L‘abîme de nos misères peut se fracasser devant les profondeurs insondables de la Miséricorde divine et c’est le dernier cri de Bartimée plein de foi, d’espérance, de confiance en la puissance et en l’amour, sans détour ni circonlocution, dans la simplicité de l’enfance : Rabbouni, que je voie. Dans le Rabbouni, mon Maître bien-aimé, on reconnaît aussi ce qui sera la tendresse de la Madeleine au jardin de la Résurrection.
Par sa seule Parole efficace, le Verbe de Dieu fait chair, Sagesse éternelle du Père, Lumière née de la Lumière, guérit les yeux de Bartimée et sauve son âme, en récompense de la foi exprimée : Va, ta foi t'a sauvé à l’instar du seul lépreux reconnaissant parmi les dix. Dans et par la foi, Bartimée a jeté son manteau, a retrouvé la lumière, il peut commencer une vie nouvelle à la suite de Jésus. Aussitôt l'homme se mit à voir, et il suivait Jésus sur la route. « La foi est un chemin d’illumination : elle part de l'humilité de reconnaître que l'on a besoin de salut et elle arrive à la rencontre personnelle avec le Christ, qui appelle à le suivre sur le chemin de l'amour. » (Benoit XVI Angelus 29 octobre 2006)
Bartimée, certainement, nous représente à un moment de son existence et de la nôtre. Sommes-nous aveugles totalement ou partiellement devant le mystère de Dieu, devant ses appels répétés et devant nos manques de réponse ? Sommes-nous Bartimée plein de confiance implorant la divine clémence ? Sommes-nous Bartimée guéri de sa cécité et se mettant à la suite de Jésus ? Comme pour saint Paul, les écailles ont pu tomber de nos yeux lors de l’illumination de notre baptême ou d’une nouvelle conversion. La lumière que nous avons reçue sur nos chemins de Jéricho ou de Damas, nous ne pouvons la garder pour nous-mêmes. Sinon nous risquons d’être parmi ceux de la foule qui cherchent à confisquer Jésus pour eux seuls, qui l’acclameront et l’abandonneront.
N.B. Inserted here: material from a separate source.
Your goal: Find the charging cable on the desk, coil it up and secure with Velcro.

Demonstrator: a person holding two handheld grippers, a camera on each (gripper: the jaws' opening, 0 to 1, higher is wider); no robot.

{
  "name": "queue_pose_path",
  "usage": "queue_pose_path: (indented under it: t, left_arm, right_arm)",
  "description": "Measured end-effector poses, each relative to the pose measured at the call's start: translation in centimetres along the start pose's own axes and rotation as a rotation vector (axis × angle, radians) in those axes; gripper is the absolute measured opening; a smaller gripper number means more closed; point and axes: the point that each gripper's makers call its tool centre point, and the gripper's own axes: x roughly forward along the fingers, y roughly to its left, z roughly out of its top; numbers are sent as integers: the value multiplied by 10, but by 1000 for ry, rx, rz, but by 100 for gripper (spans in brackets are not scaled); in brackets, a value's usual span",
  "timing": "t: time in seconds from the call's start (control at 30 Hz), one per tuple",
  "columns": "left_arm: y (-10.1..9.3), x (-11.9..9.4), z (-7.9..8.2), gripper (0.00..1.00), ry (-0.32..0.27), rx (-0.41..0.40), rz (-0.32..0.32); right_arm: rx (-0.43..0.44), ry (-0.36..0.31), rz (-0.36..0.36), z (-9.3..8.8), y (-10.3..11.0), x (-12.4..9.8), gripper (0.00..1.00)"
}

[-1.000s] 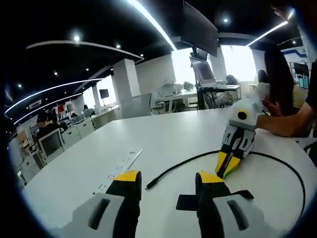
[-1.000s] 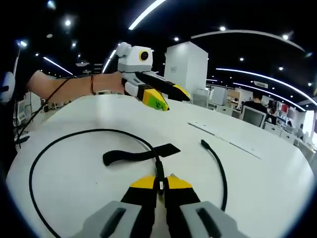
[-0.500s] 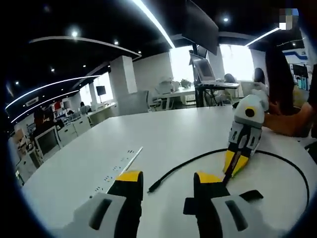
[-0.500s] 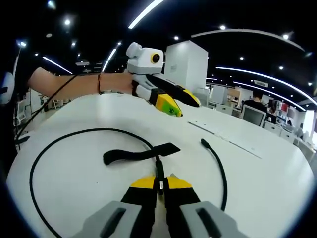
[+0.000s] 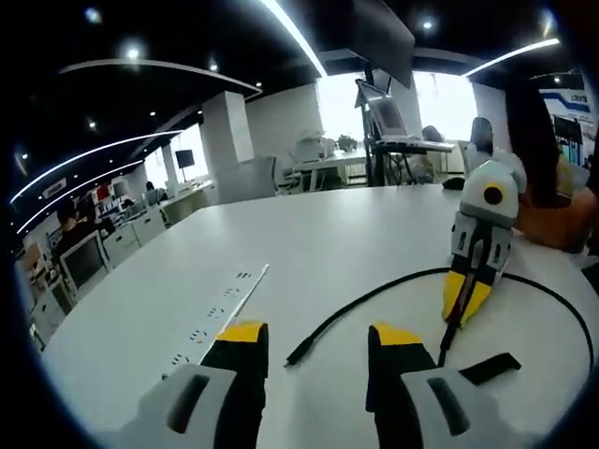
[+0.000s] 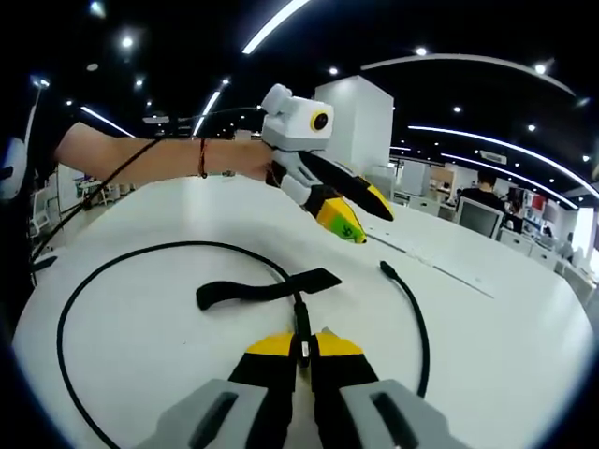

Avouons-le : n’aurions-nous pas honte très naturellement et chercherions-nous pas à fuir si nous entendions crier dans une foule ? Ne rougirions-nous pas du nom de chrétien, si a fortiori, quelqu’un à côté de nous dans une foule criait de plus belle à la puissance de Jésus. Tais-toi, tu nous fais honte !
Demandons au Seigneur la grâce de la lumière de Bartimée dans une foi affermie, une espérance confiante, une tendre charité pour nous mettre à la suite de Jésus, parmi ses vrais disciples, qui se font les messagers du Maître, transmettent son appel, invitent à la confiance. Il nous est impossible de garder le trésor reçu, "de ne pas dire ce que nous avons vu et entendu", de ne pas être apôtres. Cela est exigeant : "Si quelqu'un veut venir à ma suite, qu'il se renie lui-même, qu'il se charge de sa croix, et qu'il me suive. " mais au-delà de toutes nos croix vécues avec Jésus, se trouvent la joie et la lumière de la Résurrection.